‘Machine Learning: The High-Interest Credit Card of Technical Debt’ [PDF]
Oh god yes. This is absolutely spot on, as you would expect from a Google paper — at this stage they probably have accumulated more real-world ML-at-scale experience than anywhere else. ‘Machine learning offers a fantastically powerful toolkit for building complex systems quickly. This paper argues that it is dangerous to think of these quick wins as coming for free. Using the framework of technical debt, we note that it is remarkably easy to incur massive ongoing maintenance costs at the system level when applying machine learning. The goal of this paper is highlight several machine learning specific risk factors and design patterns to be avoided or refactored where possible.

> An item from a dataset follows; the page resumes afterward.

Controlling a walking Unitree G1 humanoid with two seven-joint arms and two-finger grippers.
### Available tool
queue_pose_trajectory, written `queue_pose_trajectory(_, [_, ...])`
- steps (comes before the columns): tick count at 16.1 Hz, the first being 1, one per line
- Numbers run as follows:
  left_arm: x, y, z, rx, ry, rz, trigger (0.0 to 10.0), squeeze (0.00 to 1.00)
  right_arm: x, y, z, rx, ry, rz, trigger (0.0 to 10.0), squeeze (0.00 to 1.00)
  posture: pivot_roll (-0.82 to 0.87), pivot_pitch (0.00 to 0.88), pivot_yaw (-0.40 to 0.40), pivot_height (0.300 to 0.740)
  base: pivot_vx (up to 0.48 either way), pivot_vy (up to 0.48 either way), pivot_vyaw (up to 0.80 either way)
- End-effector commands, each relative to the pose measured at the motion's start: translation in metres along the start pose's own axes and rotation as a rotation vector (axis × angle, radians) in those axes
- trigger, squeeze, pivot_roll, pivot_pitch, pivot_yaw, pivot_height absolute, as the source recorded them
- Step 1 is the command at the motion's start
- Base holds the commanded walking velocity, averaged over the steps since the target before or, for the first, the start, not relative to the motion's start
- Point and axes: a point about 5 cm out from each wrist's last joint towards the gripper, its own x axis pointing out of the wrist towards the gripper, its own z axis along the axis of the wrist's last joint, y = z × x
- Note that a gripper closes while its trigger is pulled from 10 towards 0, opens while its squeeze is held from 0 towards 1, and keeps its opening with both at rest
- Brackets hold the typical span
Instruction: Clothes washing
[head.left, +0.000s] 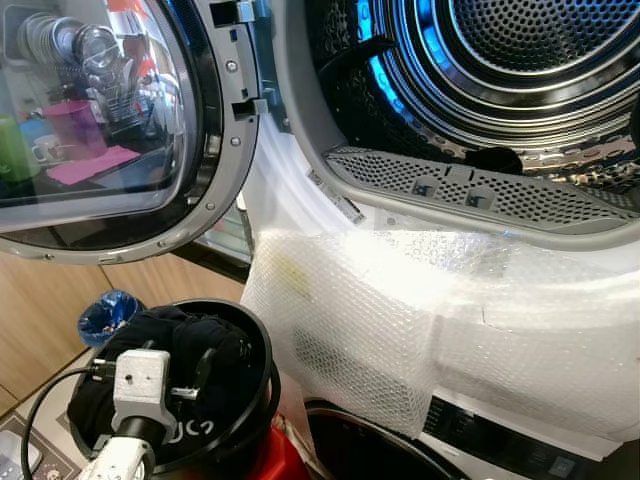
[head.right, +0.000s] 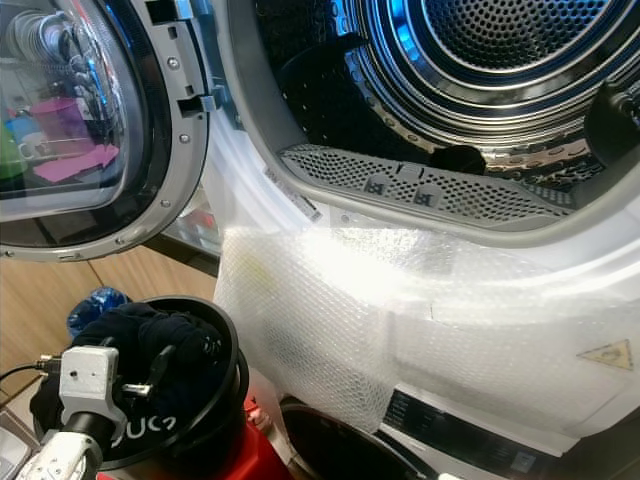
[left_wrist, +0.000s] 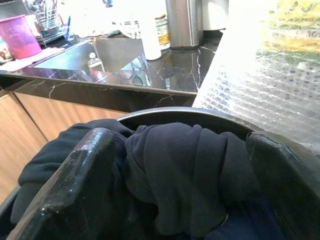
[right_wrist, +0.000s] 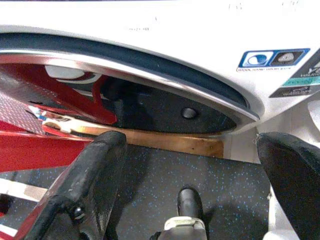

These include boundary erosion, entanglement, hidden feedback loops, undeclared consumers, data dependencies, changes in the external world, and a variety of system-level anti-patterns. [….] ‘In this paper, we focus on the system-level interaction between machine learning code and larger systems as an area where hidden technical debt may rapidly accumulate. At a system-level, a machine learning model may subtly erode abstraction boundaries. It may be tempting to re-use input signals in ways that create unintended tight coupling of otherwise disjoint systems. Machine learning packages may often be treated as black boxes, resulting in large masses of “glue code” or calibration layers that can lock in assumptions. Changes in the external world may make models or input signals change behavior in unintended ways, ratcheting up maintenance cost and the burden of any debt. Even monitoring that the system as a whole is operating as intended may be difficult without careful design. Indeed, a remarkable portion of real-world “machine learning” work is devoted to tackling issues of this form. Paying down technical debt may initially appear less glamorous than research results usually reported in academic ML conferences. But it is critical for long-term system health and enables algorithmic advances and other cutting-edge improvements.’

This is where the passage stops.